Asthma Research:
Help To Find A Better Way

Asthma research is one of the best ways to tackle this troublesome disease. It is the most common respiratory disease found in humanity. While millions of people suffer from this disease worldwide, asthma research has only begun to touch the ways to improve breathing.

Asthma is a chronic medical condition in which the lining of the lungs are oversensitive to certain allergens. It leads to inflammation of lung airways and unavoidable breathing problems.

Broadly, it is caused by the environment and genetic factors. In some cases, a person becomes sensitive to pollens and strong smells and feels tightness in chest when exposed to such a condition. Other reasons can be the social and economic state of a person. Only asthma research can really show the real story.

The history of asthma research dates back to the times of Greek, when Hippocrates recognized it as one of the diseases. Although the diagnosis is pretty simple and symptoms can be cleared quickly, there is no easy way to deal with it. Proper asthma management can be kept under control through disciplined intake of asthma medications and treatments.

Although asthma research has been carried out a long time now, it still remains as an incurable disease. But current research can teach us how to prevent and treat symptoms.



Current Asthma Research Articles


Alcohol in Moderation Can Reduce Asthma Risk

Sep. 29, 2011 — Drinking alcohol in moderate quantities can reduce the risk of asthma, according to Danish researchers.

Link: http://www.sciencedaily.com/releases/2011/09/110925125147.htm

Source: Science Daily / University of Toronto


Obese Children Have Up To Double The Risk Of Having Asthma

‎Friday, ‎October ‎14, ‎2011 - Asthma is considered one of the main causes of school absenteeism and its prevalence has risen in the last decades. Overweight children have been shown to have doubled the frequency of asthma than that of non-obese children …

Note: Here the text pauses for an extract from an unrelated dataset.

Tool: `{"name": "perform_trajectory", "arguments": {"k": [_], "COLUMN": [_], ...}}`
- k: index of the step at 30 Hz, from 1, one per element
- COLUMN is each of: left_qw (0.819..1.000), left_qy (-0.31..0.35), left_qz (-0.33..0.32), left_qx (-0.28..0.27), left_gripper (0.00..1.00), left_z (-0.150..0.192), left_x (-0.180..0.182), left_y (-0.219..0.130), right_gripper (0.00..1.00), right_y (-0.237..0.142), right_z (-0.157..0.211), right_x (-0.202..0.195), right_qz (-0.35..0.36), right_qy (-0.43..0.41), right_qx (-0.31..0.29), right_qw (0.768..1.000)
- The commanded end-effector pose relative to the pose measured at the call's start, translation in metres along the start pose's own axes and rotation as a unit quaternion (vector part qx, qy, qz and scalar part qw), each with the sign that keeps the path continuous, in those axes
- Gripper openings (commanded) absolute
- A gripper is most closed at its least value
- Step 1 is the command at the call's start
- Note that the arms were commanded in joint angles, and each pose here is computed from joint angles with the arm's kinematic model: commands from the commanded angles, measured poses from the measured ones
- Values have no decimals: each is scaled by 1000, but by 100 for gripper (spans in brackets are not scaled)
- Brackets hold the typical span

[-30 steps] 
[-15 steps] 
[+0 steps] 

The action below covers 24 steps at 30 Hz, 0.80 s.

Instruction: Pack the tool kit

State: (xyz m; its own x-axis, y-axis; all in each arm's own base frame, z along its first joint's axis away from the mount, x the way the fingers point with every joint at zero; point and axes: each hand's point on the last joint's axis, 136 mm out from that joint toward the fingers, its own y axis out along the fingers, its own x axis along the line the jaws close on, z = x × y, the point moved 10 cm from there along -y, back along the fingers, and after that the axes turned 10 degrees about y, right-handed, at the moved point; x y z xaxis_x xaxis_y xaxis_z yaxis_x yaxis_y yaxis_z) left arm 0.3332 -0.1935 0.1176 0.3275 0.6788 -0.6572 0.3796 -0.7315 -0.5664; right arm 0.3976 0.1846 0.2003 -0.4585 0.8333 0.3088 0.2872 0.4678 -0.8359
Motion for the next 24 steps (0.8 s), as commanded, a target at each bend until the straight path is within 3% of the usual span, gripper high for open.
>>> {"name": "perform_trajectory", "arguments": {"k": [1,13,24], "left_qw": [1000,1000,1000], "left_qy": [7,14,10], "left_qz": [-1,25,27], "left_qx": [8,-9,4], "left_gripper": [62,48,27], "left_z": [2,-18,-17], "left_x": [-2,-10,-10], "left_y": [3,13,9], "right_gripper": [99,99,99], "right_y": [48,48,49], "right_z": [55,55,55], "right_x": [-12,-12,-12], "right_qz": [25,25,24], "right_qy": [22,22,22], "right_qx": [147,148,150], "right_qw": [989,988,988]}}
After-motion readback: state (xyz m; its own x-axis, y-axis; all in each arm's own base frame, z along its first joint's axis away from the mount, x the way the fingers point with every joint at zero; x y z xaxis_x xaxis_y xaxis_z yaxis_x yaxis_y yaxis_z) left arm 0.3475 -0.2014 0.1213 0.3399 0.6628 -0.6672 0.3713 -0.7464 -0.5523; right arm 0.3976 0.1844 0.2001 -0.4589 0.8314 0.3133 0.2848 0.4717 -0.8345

Link: http://www.sciencedaily.com/releases/2011/10/111014104407.htm

Source: Science Daily / University of Toronto


Breastfeeding Reduces The Risk Of Allergies

‎Friday, ‎October ‎14, ‎2011 - Today, about one in four European children suffer from allergy, which makes this disease the non-infectious epidemic of the 21st century. Evidence suggests that lifestyle factors and nutritional patterns, such as breastfeeding, help to reduce the early symptoms of allergy …

Link: http://www.sciencedaily.com/releases/2011/10/111014104404.htm

Source: Science Daily / University of Toronto


Overweight Mothers Increase Asthma Risk For Their Children

‎Thursday, ‎September ‎29, ‎2011 - The children of mothers who overweight or obese when they become pregnant are more likely to have asthma or wheezing as teenagers, according to a team of researchers. …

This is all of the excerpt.